Go to the line in the entries below that holds "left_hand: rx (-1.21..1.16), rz" and repeat exactly from there through the line that holds "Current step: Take", inclusive.

[Records from a collection]
◆ ◆ ◆

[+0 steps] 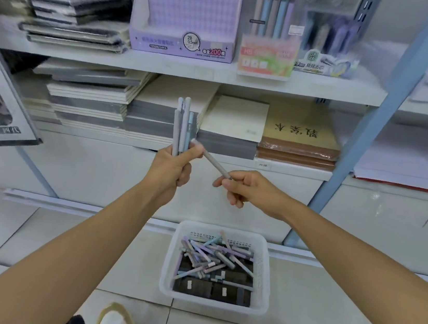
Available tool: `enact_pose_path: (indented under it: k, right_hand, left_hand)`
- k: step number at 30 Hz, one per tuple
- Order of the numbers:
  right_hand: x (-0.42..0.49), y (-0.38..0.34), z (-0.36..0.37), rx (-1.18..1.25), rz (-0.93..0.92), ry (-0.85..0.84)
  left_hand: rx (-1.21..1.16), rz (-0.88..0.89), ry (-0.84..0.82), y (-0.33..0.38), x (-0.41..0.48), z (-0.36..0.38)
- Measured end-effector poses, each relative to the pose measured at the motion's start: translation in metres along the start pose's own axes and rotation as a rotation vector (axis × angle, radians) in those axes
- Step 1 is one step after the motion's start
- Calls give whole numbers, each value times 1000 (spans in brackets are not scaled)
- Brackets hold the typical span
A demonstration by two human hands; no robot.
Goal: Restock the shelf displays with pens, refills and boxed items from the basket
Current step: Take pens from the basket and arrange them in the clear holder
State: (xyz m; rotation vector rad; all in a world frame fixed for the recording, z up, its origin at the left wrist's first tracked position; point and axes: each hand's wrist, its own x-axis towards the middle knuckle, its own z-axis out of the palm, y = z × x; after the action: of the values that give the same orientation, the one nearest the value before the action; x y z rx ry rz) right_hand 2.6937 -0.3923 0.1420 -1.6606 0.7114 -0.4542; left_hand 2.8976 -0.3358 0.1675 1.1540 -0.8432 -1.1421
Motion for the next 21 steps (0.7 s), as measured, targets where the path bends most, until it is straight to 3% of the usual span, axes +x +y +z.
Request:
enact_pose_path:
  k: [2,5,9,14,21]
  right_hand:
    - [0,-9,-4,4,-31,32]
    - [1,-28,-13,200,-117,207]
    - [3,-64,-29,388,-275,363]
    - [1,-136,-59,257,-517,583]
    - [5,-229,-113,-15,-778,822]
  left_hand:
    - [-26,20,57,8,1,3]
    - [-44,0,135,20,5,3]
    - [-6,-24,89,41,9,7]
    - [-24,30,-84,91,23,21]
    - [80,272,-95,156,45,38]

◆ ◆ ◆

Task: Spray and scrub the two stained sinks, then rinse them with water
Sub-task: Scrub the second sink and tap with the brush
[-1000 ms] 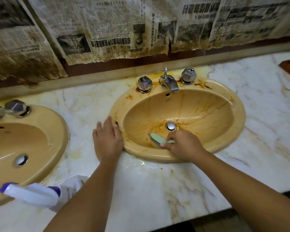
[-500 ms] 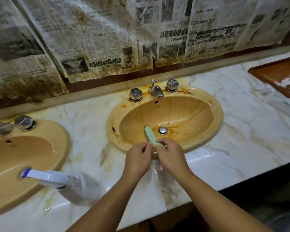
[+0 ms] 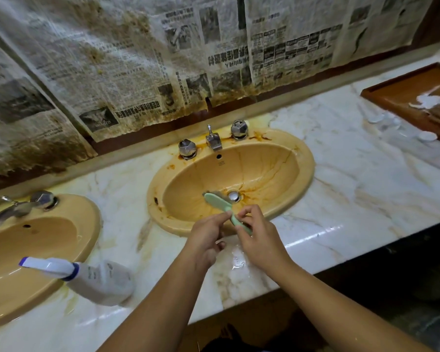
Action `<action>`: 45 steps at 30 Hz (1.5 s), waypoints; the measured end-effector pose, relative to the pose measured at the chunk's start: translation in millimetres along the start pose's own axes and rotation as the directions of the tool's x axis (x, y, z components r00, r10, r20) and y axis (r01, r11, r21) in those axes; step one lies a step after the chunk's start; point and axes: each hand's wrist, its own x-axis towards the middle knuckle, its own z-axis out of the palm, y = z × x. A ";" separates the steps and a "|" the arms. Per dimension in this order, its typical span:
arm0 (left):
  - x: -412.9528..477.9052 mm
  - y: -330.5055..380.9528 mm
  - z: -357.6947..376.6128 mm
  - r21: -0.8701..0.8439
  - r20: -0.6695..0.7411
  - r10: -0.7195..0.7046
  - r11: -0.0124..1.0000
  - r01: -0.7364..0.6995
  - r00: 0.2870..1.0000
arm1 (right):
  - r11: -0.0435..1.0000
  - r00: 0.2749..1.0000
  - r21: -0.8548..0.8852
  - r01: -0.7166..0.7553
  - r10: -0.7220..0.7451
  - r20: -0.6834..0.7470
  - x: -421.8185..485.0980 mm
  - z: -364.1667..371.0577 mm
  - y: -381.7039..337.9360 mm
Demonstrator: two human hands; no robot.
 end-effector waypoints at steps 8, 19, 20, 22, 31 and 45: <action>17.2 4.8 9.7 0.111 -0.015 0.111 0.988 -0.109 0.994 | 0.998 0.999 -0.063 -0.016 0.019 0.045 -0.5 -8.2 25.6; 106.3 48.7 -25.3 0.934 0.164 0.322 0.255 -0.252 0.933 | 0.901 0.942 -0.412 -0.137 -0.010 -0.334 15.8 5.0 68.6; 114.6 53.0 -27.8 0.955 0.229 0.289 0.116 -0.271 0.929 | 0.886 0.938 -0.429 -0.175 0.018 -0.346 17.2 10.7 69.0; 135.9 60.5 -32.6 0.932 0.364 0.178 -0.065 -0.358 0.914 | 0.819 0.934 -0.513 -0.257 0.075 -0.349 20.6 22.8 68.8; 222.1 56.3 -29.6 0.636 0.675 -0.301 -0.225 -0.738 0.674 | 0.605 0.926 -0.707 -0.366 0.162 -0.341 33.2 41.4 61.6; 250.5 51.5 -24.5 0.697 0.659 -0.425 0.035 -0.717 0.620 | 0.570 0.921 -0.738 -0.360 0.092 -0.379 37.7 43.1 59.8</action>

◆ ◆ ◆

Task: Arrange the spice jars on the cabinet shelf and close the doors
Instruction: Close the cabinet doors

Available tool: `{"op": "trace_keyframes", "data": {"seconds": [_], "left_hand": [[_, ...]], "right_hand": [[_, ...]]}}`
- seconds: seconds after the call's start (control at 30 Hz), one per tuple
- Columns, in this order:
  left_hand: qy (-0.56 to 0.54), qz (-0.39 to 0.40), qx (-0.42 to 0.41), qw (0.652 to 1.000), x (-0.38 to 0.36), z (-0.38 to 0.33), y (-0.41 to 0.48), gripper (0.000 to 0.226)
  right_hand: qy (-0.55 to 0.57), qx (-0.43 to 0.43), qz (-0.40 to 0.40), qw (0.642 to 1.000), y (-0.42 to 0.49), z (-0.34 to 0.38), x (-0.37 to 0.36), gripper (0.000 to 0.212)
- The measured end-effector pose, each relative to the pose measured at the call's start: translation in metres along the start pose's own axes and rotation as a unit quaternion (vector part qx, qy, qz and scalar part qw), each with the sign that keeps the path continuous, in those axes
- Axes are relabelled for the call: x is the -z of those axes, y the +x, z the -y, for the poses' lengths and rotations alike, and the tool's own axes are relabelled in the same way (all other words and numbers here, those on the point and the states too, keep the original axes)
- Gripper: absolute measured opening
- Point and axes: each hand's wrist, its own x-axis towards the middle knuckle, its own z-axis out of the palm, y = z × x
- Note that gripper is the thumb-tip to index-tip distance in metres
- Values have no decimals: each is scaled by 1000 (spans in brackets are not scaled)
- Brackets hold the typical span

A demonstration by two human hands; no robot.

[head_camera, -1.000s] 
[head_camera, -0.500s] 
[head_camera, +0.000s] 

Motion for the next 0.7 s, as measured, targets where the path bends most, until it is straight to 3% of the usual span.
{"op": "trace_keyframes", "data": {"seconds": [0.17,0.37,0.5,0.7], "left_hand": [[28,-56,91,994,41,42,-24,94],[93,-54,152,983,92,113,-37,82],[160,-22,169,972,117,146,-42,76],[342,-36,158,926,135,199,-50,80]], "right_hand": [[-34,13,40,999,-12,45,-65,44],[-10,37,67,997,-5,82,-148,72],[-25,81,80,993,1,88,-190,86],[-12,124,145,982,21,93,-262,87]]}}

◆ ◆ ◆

_THE COMPLETED TASK_.
  left_hand: rx (-1.21..1.16), rz (-0.88..0.89), ry (-0.84..0.82), y (-0.33..0.38), x (-0.41..0.48), z (-0.36..0.38)
- Measured end-effector poses, each relative to the pose measured at the motion's start: translation in metres along the start pose's own axes and rotation as a rotation vector (axis × angle, radians) in those axes
- Step 1 is one step after the motion's start
- Calls give whole numbers, each value times 1000 (spans in brackets are not scaled)
- Brackets hold the typical span
A demonstration by two human hands; no robot.
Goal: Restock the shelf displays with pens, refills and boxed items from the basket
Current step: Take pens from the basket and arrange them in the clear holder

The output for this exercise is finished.